Search code examples
rurldownloadwget

Download specific files from url in r


I would like to download multiple files (around 2000) from this url : https://www.star.nesdis.noaa.gov/pub/corp/scsb/wguo/data/Blended_VH_4km/geo_TIFF/

However, to limit time and space, I would like to download only the files that contain the name VCI.tif and only the years between 1981 - 2011.

I used wget on bash but could not find a way to select what I want. Additionally, the space consumed is huge (more than 140G).

Thank you !


Solution

  • The following uses wget and it works at least with the first 2 files, I have tested the downloads of a (very) small subset of the wanted files.

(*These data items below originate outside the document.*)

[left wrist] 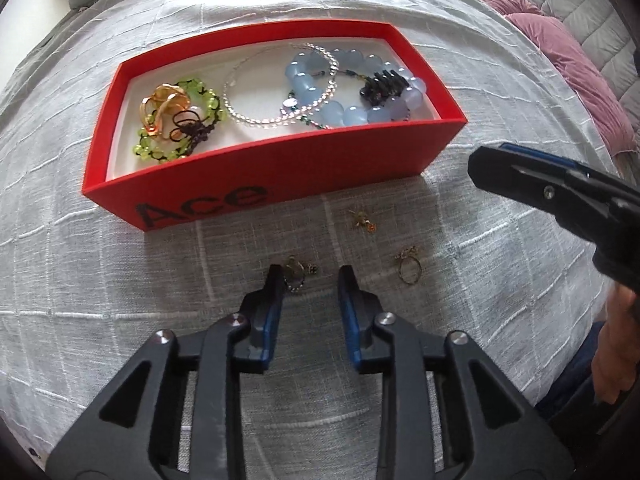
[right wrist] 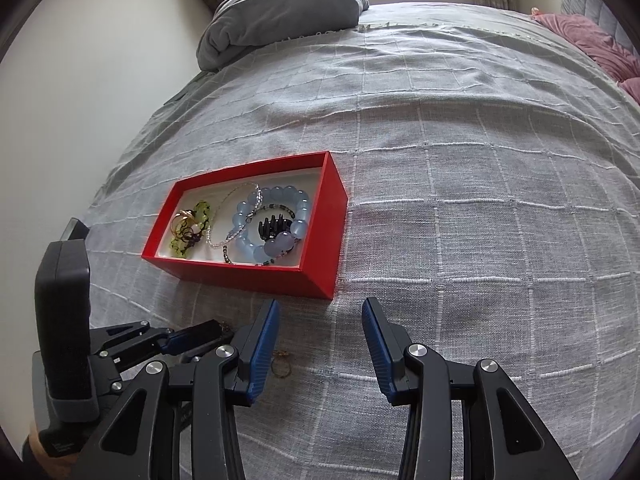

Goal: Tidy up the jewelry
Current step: 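Lift the gold earring with the left tool and hold it above the bedspread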

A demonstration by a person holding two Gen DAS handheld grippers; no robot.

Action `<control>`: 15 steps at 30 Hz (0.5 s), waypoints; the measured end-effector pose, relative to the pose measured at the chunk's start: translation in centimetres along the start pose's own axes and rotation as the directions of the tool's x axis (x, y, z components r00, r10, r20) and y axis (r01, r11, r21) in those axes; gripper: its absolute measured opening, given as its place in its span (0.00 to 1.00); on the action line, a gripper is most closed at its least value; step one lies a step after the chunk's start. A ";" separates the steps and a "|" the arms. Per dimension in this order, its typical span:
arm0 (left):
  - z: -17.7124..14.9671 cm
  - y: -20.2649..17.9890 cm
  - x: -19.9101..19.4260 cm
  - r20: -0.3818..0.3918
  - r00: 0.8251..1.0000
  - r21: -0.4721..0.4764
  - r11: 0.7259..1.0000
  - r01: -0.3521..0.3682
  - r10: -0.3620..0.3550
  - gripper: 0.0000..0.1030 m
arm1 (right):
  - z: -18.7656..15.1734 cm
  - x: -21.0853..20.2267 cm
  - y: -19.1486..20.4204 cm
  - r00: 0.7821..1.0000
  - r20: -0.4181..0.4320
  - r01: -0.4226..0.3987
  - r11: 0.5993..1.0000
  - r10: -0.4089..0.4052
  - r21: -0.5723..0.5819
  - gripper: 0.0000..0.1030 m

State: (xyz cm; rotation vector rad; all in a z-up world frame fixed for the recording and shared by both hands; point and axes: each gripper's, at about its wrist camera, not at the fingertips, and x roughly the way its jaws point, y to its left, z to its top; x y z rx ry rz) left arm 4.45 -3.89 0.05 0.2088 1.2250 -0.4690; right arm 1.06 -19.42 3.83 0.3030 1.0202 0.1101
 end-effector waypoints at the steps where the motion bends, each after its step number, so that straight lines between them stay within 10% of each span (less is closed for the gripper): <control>1: 0.0 -0.2 0.0 0.000 1.000 0.008 1.000 -0.004 0.004 0.34 | 0.0 -0.1 0.0 1.000 0.002 -0.001 1.000 0.001 0.001 0.43; 6: 0.2 -0.6 0.3 0.007 0.999 0.045 0.998 -0.044 0.044 0.32 | 0.1 -0.1 -0.1 1.000 0.004 0.000 1.000 0.000 0.007 0.43; 8: 0.4 -0.8 0.4 0.007 0.997 0.054 0.996 -0.074 0.073 0.09 | 0.1 -0.2 -0.1 1.000 0.006 0.000 1.000 0.000 0.005 0.43; 15: 1.1 -0.5 -0.5 0.039 0.997 0.041 0.997 -0.073 0.071 0.06 | 0.1 -0.4 0.0 1.000 0.010 -0.001 1.000 0.001 0.001 0.43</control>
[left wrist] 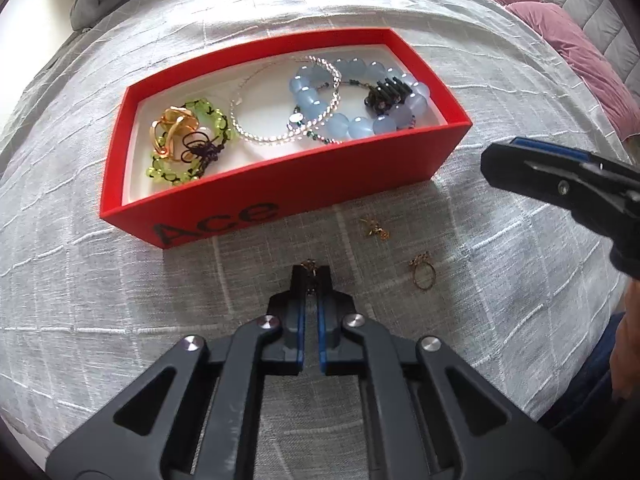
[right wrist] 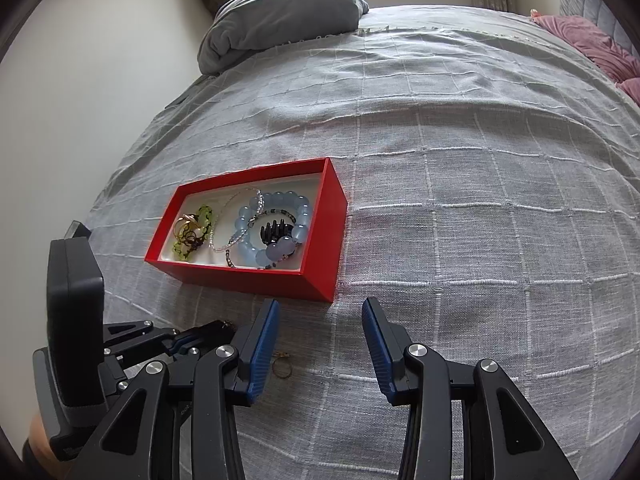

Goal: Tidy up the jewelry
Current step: 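Lift the gold earring with the left tool and hold it above the bedspread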

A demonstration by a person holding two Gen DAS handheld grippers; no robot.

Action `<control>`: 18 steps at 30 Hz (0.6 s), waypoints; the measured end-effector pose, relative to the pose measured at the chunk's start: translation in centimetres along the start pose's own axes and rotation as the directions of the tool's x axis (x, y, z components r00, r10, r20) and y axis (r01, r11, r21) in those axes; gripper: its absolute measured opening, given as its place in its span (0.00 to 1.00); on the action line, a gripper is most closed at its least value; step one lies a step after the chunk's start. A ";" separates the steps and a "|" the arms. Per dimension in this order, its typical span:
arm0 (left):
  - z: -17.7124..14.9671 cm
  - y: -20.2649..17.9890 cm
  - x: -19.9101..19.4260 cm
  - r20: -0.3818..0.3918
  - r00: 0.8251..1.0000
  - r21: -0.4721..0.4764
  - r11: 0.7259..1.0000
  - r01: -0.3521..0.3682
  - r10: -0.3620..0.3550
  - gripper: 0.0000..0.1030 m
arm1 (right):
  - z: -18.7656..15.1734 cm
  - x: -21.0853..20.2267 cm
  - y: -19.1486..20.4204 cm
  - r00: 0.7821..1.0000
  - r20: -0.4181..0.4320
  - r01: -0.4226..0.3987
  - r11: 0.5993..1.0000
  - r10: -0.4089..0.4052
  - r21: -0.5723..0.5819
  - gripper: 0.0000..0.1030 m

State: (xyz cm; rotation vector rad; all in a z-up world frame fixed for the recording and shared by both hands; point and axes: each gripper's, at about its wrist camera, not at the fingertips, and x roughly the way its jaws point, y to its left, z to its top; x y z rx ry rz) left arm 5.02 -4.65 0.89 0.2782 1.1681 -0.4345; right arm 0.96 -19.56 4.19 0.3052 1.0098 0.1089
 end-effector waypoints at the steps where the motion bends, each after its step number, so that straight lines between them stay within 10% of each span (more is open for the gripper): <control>1: 0.1 0.2 -0.5 0.015 1.000 -0.009 1.000 0.010 -0.010 0.06 | 0.0 0.0 0.0 1.000 0.001 0.000 1.000 0.000 0.001 0.43; 10: 0.1 3.3 -2.7 0.065 0.990 -0.115 0.984 0.135 -0.128 0.06 | 0.3 -0.3 -0.4 1.000 0.009 -0.002 1.000 0.002 0.009 0.43; 15: -1.0 6.1 -0.5 -0.005 0.947 -0.293 0.906 0.305 -0.320 0.06 | 0.2 0.0 -0.3 1.000 0.001 0.002 1.000 -0.002 0.005 0.43; 18: -1.5 7.0 -1.3 0.032 0.953 -0.316 0.901 0.296 -0.302 0.06 | 0.2 -0.1 -0.3 1.000 0.005 0.001 1.000 -0.001 0.002 0.43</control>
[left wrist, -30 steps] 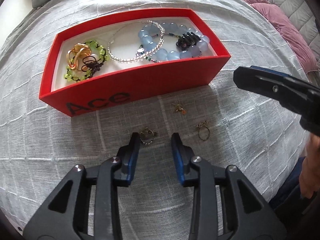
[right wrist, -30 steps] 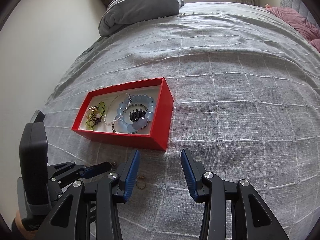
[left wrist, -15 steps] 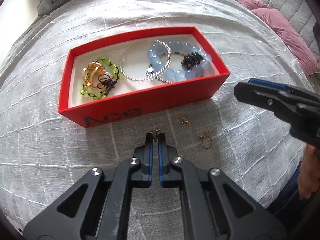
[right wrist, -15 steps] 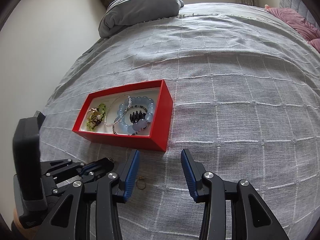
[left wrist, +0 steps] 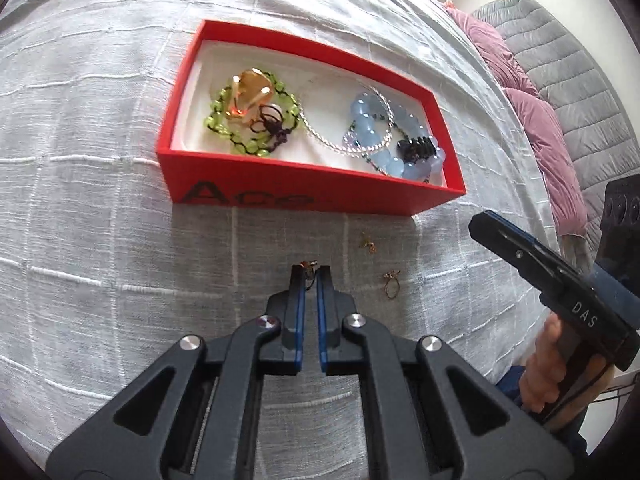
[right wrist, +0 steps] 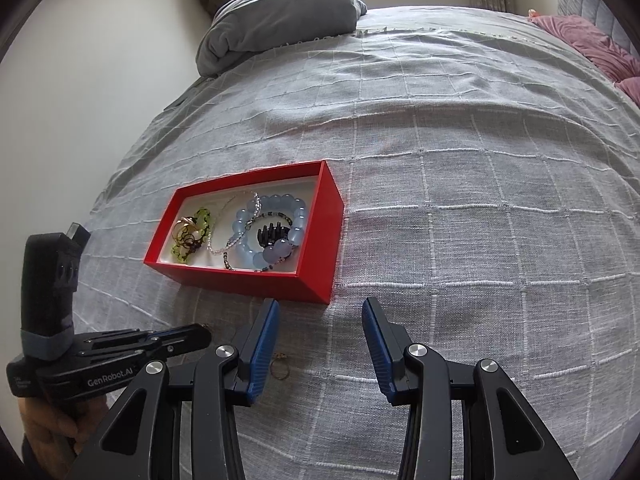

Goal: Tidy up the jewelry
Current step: 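Lift the gold earring with the left tool and hold it above the bedspread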

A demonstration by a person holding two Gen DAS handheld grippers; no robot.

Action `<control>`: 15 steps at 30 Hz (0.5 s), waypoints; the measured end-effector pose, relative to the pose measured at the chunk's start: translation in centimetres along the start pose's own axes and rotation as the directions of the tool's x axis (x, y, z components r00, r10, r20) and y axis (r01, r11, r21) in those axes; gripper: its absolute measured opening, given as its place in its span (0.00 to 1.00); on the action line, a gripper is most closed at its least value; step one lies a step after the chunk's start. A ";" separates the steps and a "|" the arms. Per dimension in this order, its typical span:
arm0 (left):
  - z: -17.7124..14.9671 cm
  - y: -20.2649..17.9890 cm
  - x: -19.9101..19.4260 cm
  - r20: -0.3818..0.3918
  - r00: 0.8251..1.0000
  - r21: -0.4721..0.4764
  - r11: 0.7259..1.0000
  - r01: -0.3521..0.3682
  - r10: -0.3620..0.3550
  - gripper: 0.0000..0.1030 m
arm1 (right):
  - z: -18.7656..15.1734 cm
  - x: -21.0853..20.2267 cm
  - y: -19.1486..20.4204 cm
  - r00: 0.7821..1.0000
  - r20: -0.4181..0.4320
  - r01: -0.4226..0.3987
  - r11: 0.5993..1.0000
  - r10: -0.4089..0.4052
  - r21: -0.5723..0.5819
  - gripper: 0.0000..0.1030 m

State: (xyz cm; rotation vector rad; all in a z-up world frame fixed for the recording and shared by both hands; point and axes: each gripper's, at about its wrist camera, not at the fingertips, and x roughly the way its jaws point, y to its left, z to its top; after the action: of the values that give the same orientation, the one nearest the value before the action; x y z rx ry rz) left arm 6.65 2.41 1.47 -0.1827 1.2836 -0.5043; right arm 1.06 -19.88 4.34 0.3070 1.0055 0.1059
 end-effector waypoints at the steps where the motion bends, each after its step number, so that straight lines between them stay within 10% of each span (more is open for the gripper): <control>1: 0.0 0.2 -0.3 0.006 1.000 -0.009 1.000 0.003 -0.003 0.06 | 0.0 0.0 0.0 1.000 0.002 0.000 1.000 0.000 0.000 0.43; 6: -0.4 2.1 -0.3 0.004 0.988 -0.103 0.983 0.155 -0.155 0.07 | -0.1 0.0 -0.1 1.000 0.001 0.000 1.000 0.000 0.002 0.43; 9: -0.8 3.7 0.9 -0.041 0.995 -0.122 0.988 -0.095 0.090 0.04 | -0.1 -0.1 -0.1 1.000 0.003 -0.001 1.000 0.001 0.001 0.43; 15: -0.9 4.7 -1.1 0.021 0.999 -0.147 0.988 -0.036 0.039 0.01 | -0.1 -0.4 -0.1 1.000 0.009 -0.004 1.000 0.004 -0.004 0.43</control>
State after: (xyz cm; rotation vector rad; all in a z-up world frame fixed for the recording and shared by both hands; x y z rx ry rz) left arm 6.84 7.22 0.27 -0.2862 1.2992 -0.3746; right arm 0.71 -20.00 4.60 0.3062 0.9952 0.1100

    suppressPackageStartupMessages({
      library(httr)
      library(rvest)
      library(dplyr)
      library(stringr)
    })
    
    # big files need greater timeout values,
    # since I'm using wget this is probably
    # unnecessary
    old_timeout <- options(timeout = 300)
    getOption("timeout")
    
    year_start <- 1981
    year_end <- 2011
    download_dir <- "~/Temp/"
    wget_cmd_line <- c("-P", download_dir, "")
    
    link <- "https://www.star.nesdis.noaa.gov/pub/corp/scsb/wguo/data/Blended_VH_4km/geo_TIFF/"
    page <- read_html(link)
    
    files_urls <- page %>%
      html_elements("a") %>%
      html_attr("href")
    
    wanted_urls <- files_urls %>%
      str_extract(pattern = "^.*\\.VCI\\.tif$") %>%
      na.omit() %>%
      data.frame(filename = .) %>% 
      mutate(year = str_extract(filename, "\\d{7}"),
             year = str_extract(year, "^\\d{4}"),
             year = as.integer(year)) %>%
      filter(year >= year_start & year <= year_end)
    
    wanted_urls %>%
      #
      # to test the code I only download 2 files;
      # comment out this instruction to download all of them
      head(n = 2) %>%
      #
      pull(filename) %>%
      lapply(\(x) {
        wget_cmd <- wget_cmd_line
        wget_cmd[3] <- paste0(link, x)
        system2("wget", args = wget_cmd, stdout = TRUE, stderr = TRUE)
      })
    
    # put saved value back
    options(old_timeout)